Arriva il ‘Whatever is necessary’ di Lagarde: rischi a top da fine Guerra Fredda

La presidente della Bce avverte sulle implicazioni potenzialmente negative di una corsa al riarmo dell'Europa sull'inflazione.

Lagarde

Dal “Whatever it takes” di Mario Draghi al “Whatever is necessary” di Christine Lagarde. Dazi, guerre, nuovo debito e nuovi investimenti per la difesa… dall’elezione di Donald Trump il mondo sembra cambiato e ora – dice la presidente della Bce alla conferenza organizzata dall’Istituto per la stabilità monetaria e finanziaria presso la Goethe University di Francoforte – “l’indice di incertezza della politica commerciale si attesta attualmente su un valore prossimo a 350, ovvero più di sei volte il suo valore medio dal 2021. E gli indicatori di rischio geopolitico hanno raggiunto livelli mai visti dai tempi della Guerra Fredda, se si escludono guerre e grandi attacchi terroristici”.

Con tutta questa carne al fuoco, secondo Lagarde, “è impossibile che l’inflazione headline sarà sempre al 2% nel tipo di ambiente che stiamo affrontando ora”. Ecco perché la Bce dovrà mantenere un forte impegno per garantire la stabilità dei prezzi nel medio termine. “Questo impegno richiederà agilità nel rispondere ai nuovi shock, seppur all’interno di un quadro ben definito che limiti reazioni miopi e una discrezionalità sfrenata”, spiega la presidente. La Bce dovrà analizzare attentamente quali tipi di shock richiederanno una reazione monetaria e l’agilità per rispondere in modo appropriato. Lagarde ha fatto riferimento agli “shock” come variabili imprevedibili che potrebbero avere un impatto significativo sulla dinamica dei prezzi, in particolare in Europa, che è altamente esposta a fratture nei flussi commerciali e agli shock geopolitici, come quelli legati ai cambiamenti climatici e alle politiche commerciali.
Inoltre, la numero uno dell’Eurotower parla della difficoltà di prevedere l’evoluzione dei prezzi, poiché, a differenza del passato, la Bce si trova a fronteggiare una serie di nuovi fattori inflazionistici.

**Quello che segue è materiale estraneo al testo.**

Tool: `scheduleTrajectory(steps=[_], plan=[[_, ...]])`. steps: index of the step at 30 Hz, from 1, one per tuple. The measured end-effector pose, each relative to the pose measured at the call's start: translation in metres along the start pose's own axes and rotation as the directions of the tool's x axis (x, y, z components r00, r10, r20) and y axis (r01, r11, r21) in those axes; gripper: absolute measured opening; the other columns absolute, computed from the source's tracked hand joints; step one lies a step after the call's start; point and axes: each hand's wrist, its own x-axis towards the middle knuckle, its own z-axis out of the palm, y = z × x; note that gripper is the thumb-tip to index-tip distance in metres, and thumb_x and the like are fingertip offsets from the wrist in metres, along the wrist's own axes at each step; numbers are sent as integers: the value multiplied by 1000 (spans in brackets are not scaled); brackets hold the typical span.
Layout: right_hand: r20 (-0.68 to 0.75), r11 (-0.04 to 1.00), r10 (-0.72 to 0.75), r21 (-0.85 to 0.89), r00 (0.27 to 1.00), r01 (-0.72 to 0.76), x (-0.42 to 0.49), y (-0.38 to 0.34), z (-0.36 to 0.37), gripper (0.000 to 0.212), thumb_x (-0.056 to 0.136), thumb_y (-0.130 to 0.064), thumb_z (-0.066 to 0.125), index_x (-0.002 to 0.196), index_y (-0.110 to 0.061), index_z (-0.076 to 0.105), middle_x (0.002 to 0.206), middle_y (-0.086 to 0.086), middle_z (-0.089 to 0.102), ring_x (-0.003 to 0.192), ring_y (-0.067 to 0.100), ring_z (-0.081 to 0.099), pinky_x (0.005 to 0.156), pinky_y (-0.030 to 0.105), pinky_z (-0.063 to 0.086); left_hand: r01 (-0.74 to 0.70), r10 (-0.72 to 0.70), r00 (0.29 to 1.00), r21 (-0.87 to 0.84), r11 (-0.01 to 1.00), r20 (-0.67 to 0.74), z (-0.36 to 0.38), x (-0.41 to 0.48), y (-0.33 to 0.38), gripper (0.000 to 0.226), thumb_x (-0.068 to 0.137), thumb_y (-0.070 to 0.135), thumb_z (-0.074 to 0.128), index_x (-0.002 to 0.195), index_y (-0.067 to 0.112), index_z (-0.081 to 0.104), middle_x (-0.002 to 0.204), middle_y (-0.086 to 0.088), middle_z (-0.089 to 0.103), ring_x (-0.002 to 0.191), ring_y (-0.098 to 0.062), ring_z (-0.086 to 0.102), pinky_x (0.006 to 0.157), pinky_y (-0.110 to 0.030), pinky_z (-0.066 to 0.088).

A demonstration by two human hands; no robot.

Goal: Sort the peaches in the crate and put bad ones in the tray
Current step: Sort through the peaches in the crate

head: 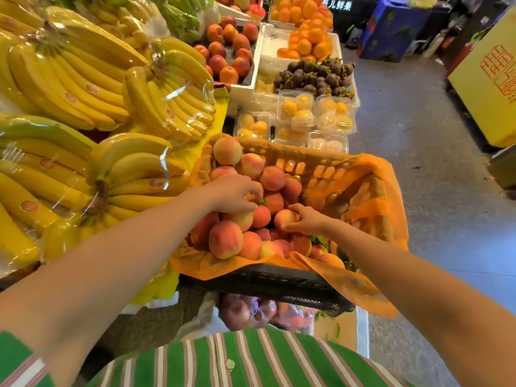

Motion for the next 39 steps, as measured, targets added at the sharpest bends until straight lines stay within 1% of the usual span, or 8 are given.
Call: scheduleTrajectory(steps=[8, 15, 20, 25, 31, 34, 36, 39], plan=[[-76, 997, -49, 53, 996, 53, 16, 10, 0, 61, 74, -39, 80, 120, -20, 45, 120, 4, 55, 104, 19, 55, 82, 30, 50, -160, 158, 984, -16, 987, -77, -6, 40, -6, 28, 84, 29, 62, 111, 24, 66, 109, -1, 62, 105, -21, 53, 90, -41, 45], [219, 771, -44, 628, 975, -106, -17, 28, -47, 45, 93, -48, 54, 127, -18, 54, 116, 10, 60, 100, 24, 59, 92, 38, 50, -276, 300, 950, -210, 938, 89, -12, 78, 2, 43, 83, 38, 70, 122, 22, 59, 112, 3, 61, 98, -13, 56, 84, -29, 48], [225, 670, -20, 727, 974, -154, -31, 29, -61, 79, 87, -69, 45, 135, -6, 51, 135, 28, 51, 112, 36, 52, 108, 45, 37, -180, 320, 928, -525, 832, 188, -7, 91, 30, 64, 72, 45, 79, 127, 28, 49, 114, 4, 56, 98, -12, 59, 78, -19, 49], [150, 704, 27, 699, 988, -126, -39, 33, -64, 74, 91, -69, 34, 127, -8, 58, 122, 25, 63, 109, 41, 59, 108, 48, 39, -46, 275, 935, -694, 718, 223, -6, 98, 45, 50, 78, 36, 77, 121, 22, 55, 111, 1, 57, 90, -10, 59, 68, -18, 51], [97, 716, 64, 689, 993, -113, -57, 49, -74, 74, 93, -65, 32, 118, -2, 62, 110, 30, 65, 86, 30, 61, 73, 29, 52, 59, 358, 886, -840, 539, 293, -4, 109, 68, 46, 81, 21, 74, 123, 15, 55, 121, -9, 58, 106, -19, 64, 82, -27, 56], [-32, 773, 109, 631, 994, -64, -68, 55, -80, 59, 97, -58, 34, 108, -7, 63, 95, 25, 69, 74, 24, 65, 67, 30, 52, 9, 380, 890, -844, 537, 251, 0, 118, 85, 46, 80, 19, 75, 122, 12, 57, 117, -11, 61, 101, -19, 66, 80, -30, 58], [-286, 837, 127, 544, 950, 53, -74, 63, -86, 39, 99, -44, 45, 104, -8, 61, 87, 20, 71, 70, 23, 67, 65, 34, 54, 43, 306, 919, -835, 549, 249, 6, 129, 90, 46, 78, 25, 77, 117, 9, 60, 113, -14, 63, 93, -21, 68, 80, -34, 59], [-715, 968, 25, 193, 698, 162, -83, 88, -99, 20, 93, -29, 59, 101, -11, 65, 93, 4, 70, 84, 16, 65, 75, 34, 52, 91, 132, 958, -709, 700, 254, 23, 148, 92, 49, 75, 37, 79, 109, 8, 61, 103, -10, 64, 80, -20, 68, 69, -33, 60]])
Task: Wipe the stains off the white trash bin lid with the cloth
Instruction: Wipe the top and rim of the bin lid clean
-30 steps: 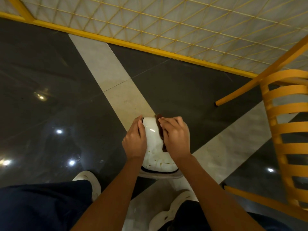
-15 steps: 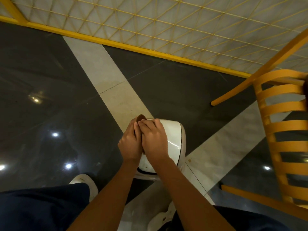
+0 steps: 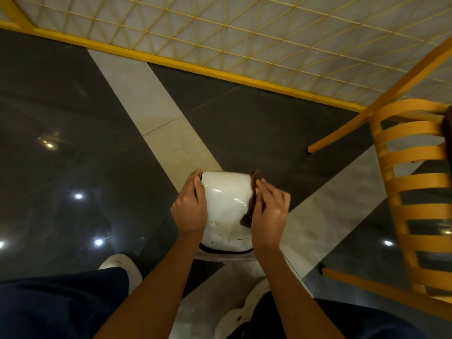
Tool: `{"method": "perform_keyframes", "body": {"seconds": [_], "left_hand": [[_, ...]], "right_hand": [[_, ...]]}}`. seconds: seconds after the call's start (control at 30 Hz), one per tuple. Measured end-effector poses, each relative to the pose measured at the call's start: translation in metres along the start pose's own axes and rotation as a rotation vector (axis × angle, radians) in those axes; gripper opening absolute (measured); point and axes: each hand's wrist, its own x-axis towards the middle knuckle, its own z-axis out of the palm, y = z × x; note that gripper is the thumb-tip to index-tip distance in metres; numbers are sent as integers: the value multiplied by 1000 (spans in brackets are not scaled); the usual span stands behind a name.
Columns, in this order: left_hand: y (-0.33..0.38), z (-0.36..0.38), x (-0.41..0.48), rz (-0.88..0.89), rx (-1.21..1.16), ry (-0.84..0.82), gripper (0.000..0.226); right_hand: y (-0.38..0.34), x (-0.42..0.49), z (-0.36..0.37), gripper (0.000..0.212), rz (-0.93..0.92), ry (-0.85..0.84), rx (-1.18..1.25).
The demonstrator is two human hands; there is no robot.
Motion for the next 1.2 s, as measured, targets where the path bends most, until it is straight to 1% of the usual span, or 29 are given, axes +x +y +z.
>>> {"method": "perform_keyframes", "body": {"seconds": [0.07, 0.13, 0.2, 0.3, 0.37, 0.43, 0.57, 0.67, 0.83, 0.9, 0.97, 1.0, 1.1, 1.13, 1.17, 1.2], "left_hand": [[0, 0, 0, 9, 9, 3, 43], [0, -1, 0, 11, 18, 2, 43], [1, -1, 0, 9, 14, -7, 43], [3, -1, 0, 17, 19, -4, 42], [3, -1, 0, 15, 19, 0, 42], [2, -1, 0, 10, 19, 3, 42], [1, 0, 0, 4, 19, 1, 42], [2, 0, -1, 19, 20, -3, 43], [2, 0, 0, 4, 18, 1, 43], [2, 0, 1, 1, 15, 1, 43], [2, 0, 1, 1, 14, -6, 43], [2, -1, 1, 4, 17, -8, 43], [1, -2, 0, 0, 15, -15, 40], [2, -2, -1, -4, 14, -19, 37], [2, -2, 0, -9, 16, -22, 35], [3, -2, 0, -6, 21, -21, 35]], "right_hand": [[4, -22, 0, 32, 67, 70, 50], [3, -26, 0, 31, 101, 109, 88], [0, -11, 0, 26, 144, 87, 96], [-2, 22, 0, 24, 190, -13, 60], [-1, 29, -1, 24, 118, -40, 40], [2, 17, -4, 25, 40, -33, 50], [16, -29, -6, 33, -67, 11, 82], [19, -34, -6, 34, -109, 29, 65], [4, 11, -4, 26, -120, -69, -22], [1, 18, -1, 28, -146, -117, -43], [-1, 8, -2, 30, -163, -198, -3], [-1, -1, -4, 32, -220, -245, 8], [12, -20, -8, 43, -559, -350, -110], [15, -17, -8, 45, -606, -359, -122], [14, -12, -7, 42, -610, -344, -119], [9, -8, -7, 39, -568, -314, -101]]}}
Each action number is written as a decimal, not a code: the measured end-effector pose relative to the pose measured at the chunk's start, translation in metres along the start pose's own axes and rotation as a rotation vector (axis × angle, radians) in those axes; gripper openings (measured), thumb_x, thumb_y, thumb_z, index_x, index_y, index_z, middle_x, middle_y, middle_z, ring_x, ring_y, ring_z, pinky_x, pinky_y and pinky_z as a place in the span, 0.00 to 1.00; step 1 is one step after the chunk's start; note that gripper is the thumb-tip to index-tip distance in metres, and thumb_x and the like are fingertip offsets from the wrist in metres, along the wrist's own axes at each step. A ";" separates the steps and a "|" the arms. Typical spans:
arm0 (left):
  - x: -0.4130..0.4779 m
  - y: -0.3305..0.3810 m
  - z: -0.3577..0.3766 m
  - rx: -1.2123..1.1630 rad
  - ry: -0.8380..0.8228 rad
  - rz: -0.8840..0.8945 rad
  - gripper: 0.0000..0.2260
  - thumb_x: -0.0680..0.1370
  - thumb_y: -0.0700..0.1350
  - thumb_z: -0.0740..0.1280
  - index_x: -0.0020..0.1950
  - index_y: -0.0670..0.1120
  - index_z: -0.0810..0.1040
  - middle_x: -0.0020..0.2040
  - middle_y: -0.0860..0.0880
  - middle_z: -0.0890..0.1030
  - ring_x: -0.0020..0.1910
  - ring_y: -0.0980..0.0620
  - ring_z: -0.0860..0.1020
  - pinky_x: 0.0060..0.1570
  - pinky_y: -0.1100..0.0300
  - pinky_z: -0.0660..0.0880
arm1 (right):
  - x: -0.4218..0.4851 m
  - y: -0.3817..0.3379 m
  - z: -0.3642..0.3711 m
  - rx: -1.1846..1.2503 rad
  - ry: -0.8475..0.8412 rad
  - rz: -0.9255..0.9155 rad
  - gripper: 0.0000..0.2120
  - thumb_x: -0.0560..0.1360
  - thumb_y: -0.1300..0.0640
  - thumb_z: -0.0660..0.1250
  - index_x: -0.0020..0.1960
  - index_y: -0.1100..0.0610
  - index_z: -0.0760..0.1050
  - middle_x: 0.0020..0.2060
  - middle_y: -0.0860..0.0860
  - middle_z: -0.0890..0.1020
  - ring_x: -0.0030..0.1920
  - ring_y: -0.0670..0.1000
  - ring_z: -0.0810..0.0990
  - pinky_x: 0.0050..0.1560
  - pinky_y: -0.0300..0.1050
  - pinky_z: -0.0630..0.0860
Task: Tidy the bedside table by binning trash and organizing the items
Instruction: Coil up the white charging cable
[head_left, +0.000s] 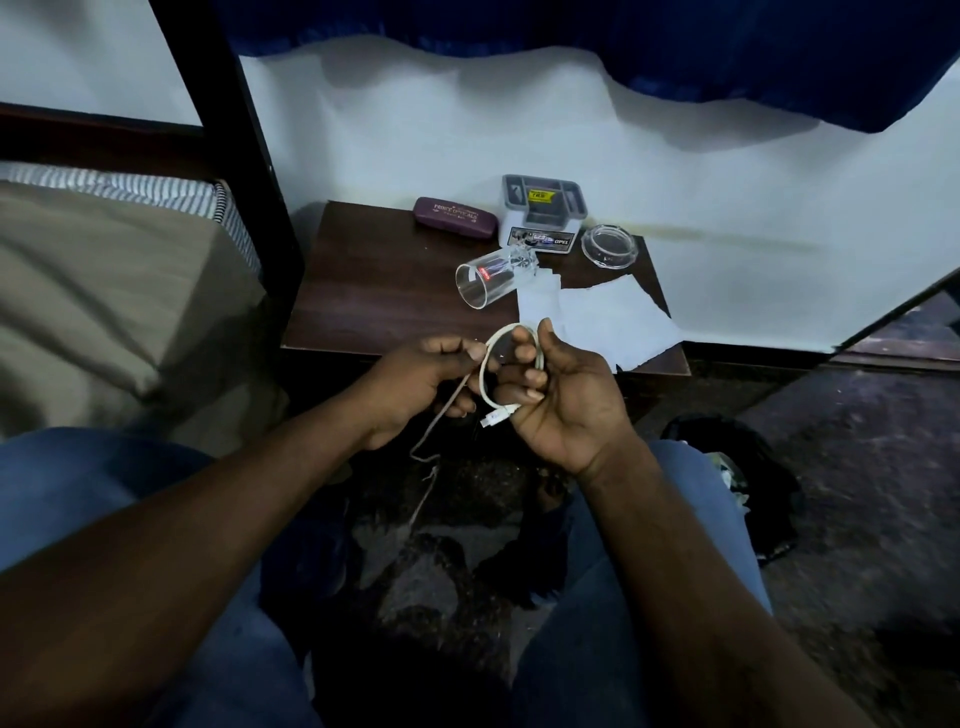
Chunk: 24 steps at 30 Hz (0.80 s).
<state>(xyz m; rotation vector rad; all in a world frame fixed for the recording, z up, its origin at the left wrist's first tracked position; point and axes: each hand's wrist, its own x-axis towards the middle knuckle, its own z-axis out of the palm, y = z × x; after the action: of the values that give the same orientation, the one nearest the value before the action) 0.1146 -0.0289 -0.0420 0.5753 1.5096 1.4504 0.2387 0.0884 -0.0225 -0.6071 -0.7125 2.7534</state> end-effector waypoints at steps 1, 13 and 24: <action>0.000 0.001 0.000 -0.014 0.005 -0.007 0.14 0.83 0.45 0.65 0.41 0.51 0.86 0.39 0.47 0.83 0.32 0.52 0.78 0.37 0.61 0.77 | 0.000 0.000 0.001 0.016 -0.005 -0.010 0.18 0.86 0.51 0.55 0.45 0.61 0.74 0.32 0.49 0.74 0.25 0.43 0.72 0.24 0.33 0.66; -0.003 -0.004 0.008 0.107 -0.077 -0.059 0.08 0.85 0.42 0.63 0.52 0.46 0.82 0.36 0.48 0.83 0.32 0.50 0.81 0.40 0.56 0.81 | 0.007 -0.006 0.000 0.173 -0.002 -0.178 0.14 0.84 0.53 0.58 0.45 0.60 0.75 0.33 0.50 0.76 0.28 0.44 0.72 0.31 0.35 0.68; -0.003 -0.019 0.014 0.840 -0.196 0.159 0.08 0.81 0.50 0.70 0.57 0.52 0.86 0.42 0.52 0.87 0.35 0.61 0.81 0.45 0.63 0.80 | 0.017 -0.007 -0.011 -0.079 0.298 -0.490 0.09 0.86 0.58 0.61 0.51 0.59 0.78 0.41 0.51 0.86 0.49 0.51 0.87 0.52 0.40 0.82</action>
<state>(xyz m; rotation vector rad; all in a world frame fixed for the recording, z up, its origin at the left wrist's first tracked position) 0.1328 -0.0284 -0.0572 1.3154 1.9133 0.7770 0.2289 0.1041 -0.0332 -0.7263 -0.7783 2.1408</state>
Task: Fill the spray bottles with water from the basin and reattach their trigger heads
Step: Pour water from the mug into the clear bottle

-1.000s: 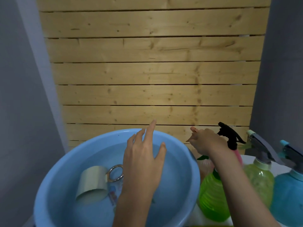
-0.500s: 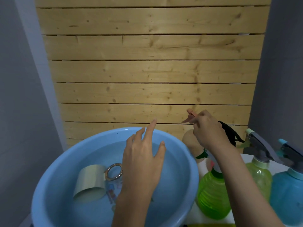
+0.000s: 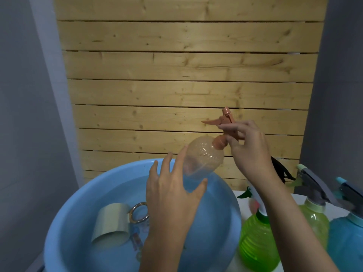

Sebbene alcuni fattori strutturali come l’invecchiamento della popolazione e la digitalizzazione possano avere effetti disinflazionistici nel lungo periodo, nuovi shock legati alla difesa, al commercio e alla geopolitica potrebbero invertire questa tendenza e aumentare l’inflazione. Lagarde spiega che “la frammentazione del commercio e una maggiore spesa per la difesa in un settore con capacità limitata potrebbe in linea di principio spingere verso l’alto l’inflazione”, ma allo stesso tempo sottolinea che “i dazi statunitensi potrebbero anche ridurre la domanda di esportazioni Ue e reindirizzare la capacità in eccesso dalla Cina all’Europa, il che potrebbe spingere verso il basso l’inflazione”.

L’area euro, che dipende fortemente dalle importazioni di energia, è particolarmente vulnerabile a questa volatilità, come dimostrato dalle recenti fluttuazioni nei prezzi. Come sottolinea Lagarde, “la zona euro dipende fortemente dalle importazioni di energia. Come abbiamo visto nelle ultime settimane, è probabile che i rischi geopolitici determinino una maggiore volatilità nei tassi di cambio e nei prezzi dell’energia e delle materie prime”.

Lagarde analizza anche come questi shock possano portare a un comportamento inflazionistico non lineare. In altre parole, potrebbero provocare un aumento sproporzionato dell’inflazione, con effetti a lungo termine che richiedono un adattamento graduale dei salari. “Una caratteristica del recente shock inflazionistico è stato l’aumento della frequenza delle variazioni dei prezzi. Ciò può portare a un’inclinazione della curva di Phillips e, più in generale, a un impatto proporzionalmente più forte di grandi shock sull’inflazione”, afferma Lagarde. “Se tale politica dei prezzi dipendente dallo Stato diventasse la norma quando l’economia è colpita da grandi shock, ma la frequenza della determinazione dei salari rimanesse inferiore a quella dell’adeguamento dei prezzi, potremmo assistere a un’inflazione più persistente”, aggiunge.

Nel suo intervento, Lagarde rimarca infine che le sfide attuali sono senza precedenti, richiedendo una costante vigilanza e un impegno continuo da parte della Bce per adattarsi alle nuove circostanze. “La nostra risposta al recente episodio di inflazione dovrebbe dare all’opinione pubblica la certezza che faremo sempre tutto il necessario per garantire la stabilità dei prezzi e che i nostri quadri politici possono adattarsi alle nuove circostanze”, conclude Lagarde. Cosa farà dunque? Non si sa… Basterà la parola, come accadde con Draghi nel luglio 2012?